There’s a light ahead and I think,
The Light of the World
, and know that I must be coming to the bottom of the Cupboard. In the middle of the light there’s a little figure and the closer I get the brighter she gets, standing, like Botticelli’s Venus, in a great, gleaming shell made of mother-of-pearl, pale and opalescent, and I can almost touch the figure now, the one who is my twin, my double, my mirror, wreathed in smiles, saying something, holding out her little arms to me, waiting for me, but I can’t hear anything at all except for a clock chiming in my head
four, five, six
and the sound of something whimpering and scratching at the door; then there is more blackness, blackness like a woolly shroud, blackness that’s trying to get inside me, stuffing itself into my mouth and nose and ears like a thick, black fleece and I realize that I am being buried alive and the earth is raining down on my coffin and coming in through tiny little cracks.
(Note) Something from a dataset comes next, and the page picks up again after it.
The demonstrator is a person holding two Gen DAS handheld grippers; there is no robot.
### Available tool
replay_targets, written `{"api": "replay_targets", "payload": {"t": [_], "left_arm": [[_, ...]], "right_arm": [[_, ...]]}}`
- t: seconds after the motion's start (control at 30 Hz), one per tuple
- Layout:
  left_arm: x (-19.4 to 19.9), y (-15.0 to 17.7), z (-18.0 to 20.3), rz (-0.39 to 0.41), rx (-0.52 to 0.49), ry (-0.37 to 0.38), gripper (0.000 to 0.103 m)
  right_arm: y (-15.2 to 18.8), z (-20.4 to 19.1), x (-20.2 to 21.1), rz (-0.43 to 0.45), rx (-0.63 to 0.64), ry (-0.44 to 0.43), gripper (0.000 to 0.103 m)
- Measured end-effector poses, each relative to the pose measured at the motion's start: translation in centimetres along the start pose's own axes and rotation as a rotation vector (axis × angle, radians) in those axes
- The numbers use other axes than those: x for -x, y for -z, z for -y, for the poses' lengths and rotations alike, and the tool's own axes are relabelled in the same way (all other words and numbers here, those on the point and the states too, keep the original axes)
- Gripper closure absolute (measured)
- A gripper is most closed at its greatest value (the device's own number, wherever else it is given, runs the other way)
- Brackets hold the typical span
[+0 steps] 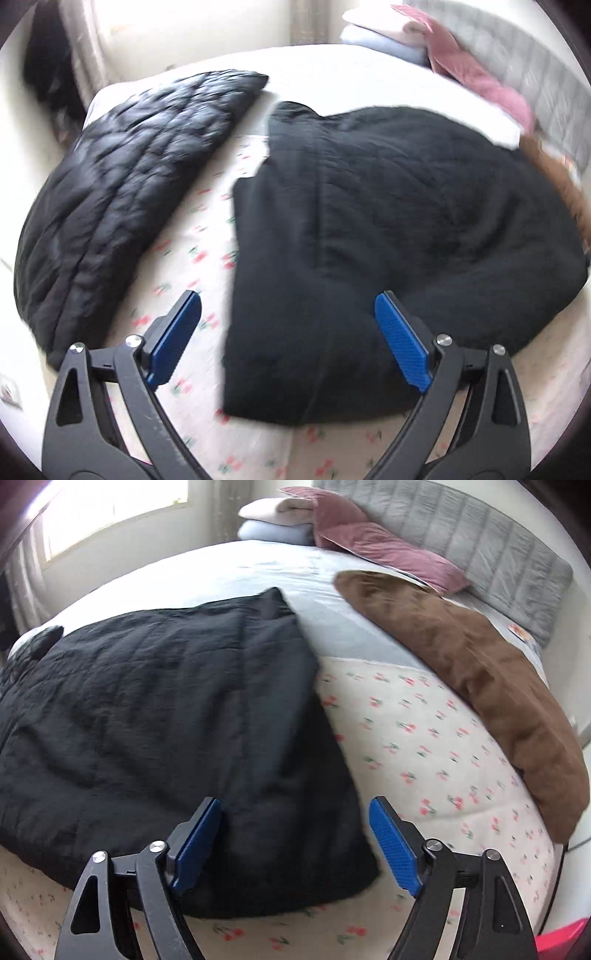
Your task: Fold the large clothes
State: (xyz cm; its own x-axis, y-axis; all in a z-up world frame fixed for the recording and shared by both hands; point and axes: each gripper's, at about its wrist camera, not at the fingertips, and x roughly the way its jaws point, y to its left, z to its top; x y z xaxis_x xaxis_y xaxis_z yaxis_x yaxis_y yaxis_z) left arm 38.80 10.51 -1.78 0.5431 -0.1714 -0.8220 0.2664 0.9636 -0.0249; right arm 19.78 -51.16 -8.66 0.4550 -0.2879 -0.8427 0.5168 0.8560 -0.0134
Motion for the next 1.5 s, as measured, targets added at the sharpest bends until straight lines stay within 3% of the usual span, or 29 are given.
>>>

Cracks of light—
‘Ruby? How do you feel now, Ruby?’ and the mouth smiles and pulls back and I can see a funny-looking woman, quite old, with plaits wound round her ears like headphones and spindly gold spectacles hanging round her neck. I can’t speak, my throat feels as if it’s been washed with gravel and my head is throbbing. I squint my eyes up against the sunlight which is pouring through the hospital window and spilling onto the green linoleum in big geometric pools. ‘Hello, Ruby – I’m Dr Herzmark, and I’d like to help you, is that all right?’